Note: Expected to be given in 2010–11.
*History of Art and Architecture 291r. Topics in Pre-Columbian and Colonial Art
Catalog Number: 2306 Enrollment: Limited to 12.
Thomas B. F. Cummins
Half course (spring term). M., 3–5.
Jesuit influence in the Colonial Period.
*History of Art and Architecture 310. Methods and Theory of Art History
Catalog Number: 7879 Enrollment: Limited to 14.
Robin E. Kelsey 4132
Half course (fall term). Th., 3–5. EXAM GROUP: 17, 18
Note: Limited to incoming graduate students.
*History of Art and Architecture 320. Works of Art: Materials, Forms, Histories - (New Course)
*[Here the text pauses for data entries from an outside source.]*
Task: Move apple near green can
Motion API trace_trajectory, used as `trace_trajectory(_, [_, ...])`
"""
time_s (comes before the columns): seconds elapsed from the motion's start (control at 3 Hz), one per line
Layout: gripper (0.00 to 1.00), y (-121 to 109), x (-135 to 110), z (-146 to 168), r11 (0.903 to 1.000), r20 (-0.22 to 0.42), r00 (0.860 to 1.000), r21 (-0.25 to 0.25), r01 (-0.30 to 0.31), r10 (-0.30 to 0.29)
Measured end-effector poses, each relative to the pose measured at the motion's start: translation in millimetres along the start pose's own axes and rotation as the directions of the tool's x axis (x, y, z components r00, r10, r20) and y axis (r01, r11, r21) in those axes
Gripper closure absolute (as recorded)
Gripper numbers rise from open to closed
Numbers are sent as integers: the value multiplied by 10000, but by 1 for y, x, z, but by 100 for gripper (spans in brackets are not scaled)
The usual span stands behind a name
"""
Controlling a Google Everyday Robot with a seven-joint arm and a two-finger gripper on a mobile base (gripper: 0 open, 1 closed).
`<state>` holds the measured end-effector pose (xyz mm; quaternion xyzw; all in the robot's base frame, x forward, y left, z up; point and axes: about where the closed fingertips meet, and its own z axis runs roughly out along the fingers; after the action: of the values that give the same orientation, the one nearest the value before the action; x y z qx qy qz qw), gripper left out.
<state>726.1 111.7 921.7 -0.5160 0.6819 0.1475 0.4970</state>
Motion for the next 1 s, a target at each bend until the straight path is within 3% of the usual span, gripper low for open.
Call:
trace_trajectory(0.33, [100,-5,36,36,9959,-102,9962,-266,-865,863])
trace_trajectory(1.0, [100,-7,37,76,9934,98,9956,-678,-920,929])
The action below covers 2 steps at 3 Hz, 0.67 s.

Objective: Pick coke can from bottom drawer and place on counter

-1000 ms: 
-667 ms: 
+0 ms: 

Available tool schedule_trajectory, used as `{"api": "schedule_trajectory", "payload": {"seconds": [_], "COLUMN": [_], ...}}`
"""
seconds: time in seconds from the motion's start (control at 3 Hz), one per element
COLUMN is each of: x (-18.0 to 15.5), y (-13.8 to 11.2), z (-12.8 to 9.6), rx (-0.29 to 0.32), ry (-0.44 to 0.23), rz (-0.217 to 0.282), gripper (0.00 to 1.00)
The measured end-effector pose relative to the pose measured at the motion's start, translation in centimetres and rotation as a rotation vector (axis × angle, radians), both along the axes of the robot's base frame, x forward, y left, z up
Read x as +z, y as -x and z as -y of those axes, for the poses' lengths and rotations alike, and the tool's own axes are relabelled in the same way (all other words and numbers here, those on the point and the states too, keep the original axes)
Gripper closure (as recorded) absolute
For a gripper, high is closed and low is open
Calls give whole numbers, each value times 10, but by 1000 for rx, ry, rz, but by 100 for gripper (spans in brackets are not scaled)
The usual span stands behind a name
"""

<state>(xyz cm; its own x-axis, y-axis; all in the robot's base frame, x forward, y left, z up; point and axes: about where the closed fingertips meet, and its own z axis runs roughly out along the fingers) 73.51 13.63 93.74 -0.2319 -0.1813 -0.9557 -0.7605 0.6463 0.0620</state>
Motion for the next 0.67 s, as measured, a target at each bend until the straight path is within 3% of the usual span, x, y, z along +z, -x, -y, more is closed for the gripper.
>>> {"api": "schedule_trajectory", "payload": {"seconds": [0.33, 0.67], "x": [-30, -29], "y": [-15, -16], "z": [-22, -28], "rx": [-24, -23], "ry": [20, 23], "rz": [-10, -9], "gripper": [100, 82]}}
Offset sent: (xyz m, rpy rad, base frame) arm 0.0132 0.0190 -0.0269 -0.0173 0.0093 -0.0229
Catalog Number: 47391 Enrollment: Limited to 12. Limited to first-year graduate students.
Robin E. Kelsey
Half course (spring term). F., 1–3.
A series of team-taught workshops designed to sharpen skills in the observation, analysis, and historical interpretation of works of art and architecture.
*History of Art and Architecture 399. Direction of Doctoral Dissertations
Catalog Number: 6575
Ruth Bielfeldt 5682 (on leave 2009-10), Suzanne P. Blier 3472 (on leave 2009-10), Benjamin Buchloh 5325 (on leave fall term), Thomas B. F. Cummins 3568, Frank Fehrenbach 5013, Jeffrey F. Hamburger 3800, Ioli Kalavrezou 2242 (on leave 2009-10), Robin E. Kelsey 4132, Joseph Koerner 1954 (on leave 2009-10), Ewa Lajer-Burcharth 3373 (on leave 2009-10), Carrie Lambert-Beatty 5283, Neil Levine 4178, Yukio Lippit 4713, David G. Mitten 1290 (on leave fall term), Gülru Necipoglu-Kafadar 1688, Alina A. Payne 4605, Gloria Ferrari Pinney 1384, Jennifer L. Roberts 4407, David J. Roxburgh 2138 (on leave 2009-10), Eugene Wang 3600, Irene J. Winter 1955, Henri Zerner 3792, and Hugo van der Velden 4767 (on leave 2009-10)
Note: May not be counted toward course requirements for the PhD degree.